No entanto, os testes nucleares subcríticos – que usam pequenas quantidades de plutônio, mas não criam reações nucleares em cadeia autossustentáveis e de crescimento exponencial – continuaram até hoje, em laboratórios ou em túneis subterrâneos especialmente construídos. Os EUA estão construindo novos túneis para testes subcríticos no local de teste nuclear de Nevada, onde devem ajudar no projeto da nova ogiva nuclear W93, em desenvolvimento.
Presumivelmente, então, ao que se referem os cientistas quando falam sobre a possível retomada dos testes nucleares não são os últimos testes subcríticos, mas alguma versão dos testes de explosivos atmosféricos, espaciais, subaquáticos ou subterrâneos. E assim o problema fica mais complicado. Vemos que já passou tempo suficiente para que os perigos de longo prazo das armas nucleares, como as precipitações radioativas, tenham desaparecido em grande parte da consciência das pessoas – para a agonia e desespero daqueles que viveram os horrores e estão afligidos até hoje. Quanto mais as pessoas entenderem e até puderem visualizar os perigos imediatos e de longo prazo do uso de armas nucleares, menor é a probabilidade de que elas possam ser usadas.
No 50º aniversário do nascimento da bomba atômica, em 1995, Hans Albrecht Bethe, um físico alemão-americano que teve um papel central no desenvolvimento da física nuclear e na criação da bomba atômica, escreveu: "Sinto o alívio mais intenso de que essas armas não tenham sido usadas desde a Segunda Guerra Mundial, misturado com o horror de que dezenas de milhares dessas armas tenham sido construídas desde aquela época – cem vezes mais do que qualquer um de nós em Los Alamos poderia imaginar". Embora Bethe tenha contribuído para a sua criação, ele também se tornou um defensor do controle de armas nucleares e da paz nuclear após a guerra.
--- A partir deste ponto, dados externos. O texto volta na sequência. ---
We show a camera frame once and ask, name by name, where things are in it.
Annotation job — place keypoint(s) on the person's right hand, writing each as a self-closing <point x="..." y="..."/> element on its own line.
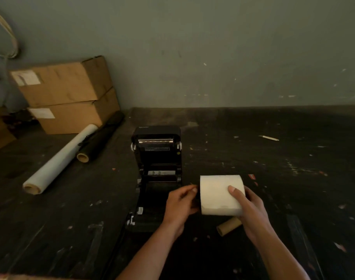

Bethe estava preocupado com as consequências devastadoras que as armas nucleares poderiam ter e defendeu a limitação de sua proliferação.
"Quanto mais perto você estiver das armas nucleares, mais você estará ciente dos perigos se elas forem usadas novamente. No entanto, creio que a maioria das pessoas hoje se esqueceu, se é que alguma vez souberam, o que uma única arma nuclear poderia fazer."
Muitos acreditam que a premissa é: Ver para crer. Mas acreditar neste caso é trabalhar para se opor ao seu uso.
Tropas participando do exercício Desert Rock I, como parte da Operação Buster-Jangle-Dog, testaram no local de teste de Nevada, em 1º de novembro de 1951. Este foi o primeiro exercício de campo nuclear dos EUA realizado em terra; as tropas mostradas estão a apenas 6 quilômetros da explosão. Imagem de Domínio Público.
Em janeiro de 1966, uma lei foi aprovada pelo Congresso, uma medida que exigia que o governo dos EUA pagasse US$ 11.000 a cada um dos 82 homens, mulheres e crianças – ou seus sobreviventes – que estavam no Atol de Rongelap, nas Ilhas Marshall, no Pacífico central, em 1º de março de 1954, quando os Estados Unidos detonaram o Teste Bravo de uma torre em uma ilha artificial construída dentro do Atol de Bikini, há mais de 120 milhas a oeste de Rongelap. O Bravo foi o primeiro teste dos EUA de uma bomba termonuclear e esperava-se que tivesse um rendimento de seis megatons, o equivalente a seis milhões de toneladas de TNT. Na verdade, a explosão foi mais do que o dobro disso – 15 megatons – e mil vezes mais poderosa do que a bomba atômica que destruiu Hiroshima.
Graças a milhares de documentos sobre armas nucleares desclassificados e divulgados durante o governo Clinton, foi possível conhecer detalhes sobre a explosão do Bravo, no livro Blown To Hell: America's Deadly Betrayal of the Marshall Islanders, escrito por Walter Pincus:
“Em poucos segundos, a bola de fogo, registrada a cem milhões de graus, se espalhou por quase três quilômetros de diâmetro, depois rapidamente se espalhou para dez quilômetros. O espeto de areia e o recife próximo onde Bravo estava, juntamente com áreas de ilhas de coral, foram vaporizados por quase duzentos metros no mar, criando uma cratera de cerca de uma milha de diâmetro.
Estima-se que trezentos milhões de toneladas de areia vaporizada, corais e água dispararam para o ar quando a bola de fogo subiu, e ventos de cem milhas por hora criados pela explosão puxaram detritos adicionais para a bola de fogo. Em um minuto, a bola de fogo subiu quarenta e cinco mil pés com uma haste de quatro quilômetros de largura cheia de detritos radioativos. Ela continuou a aumentar o zoom, disparando através da troposfera e na estratosfera em cinco minutos.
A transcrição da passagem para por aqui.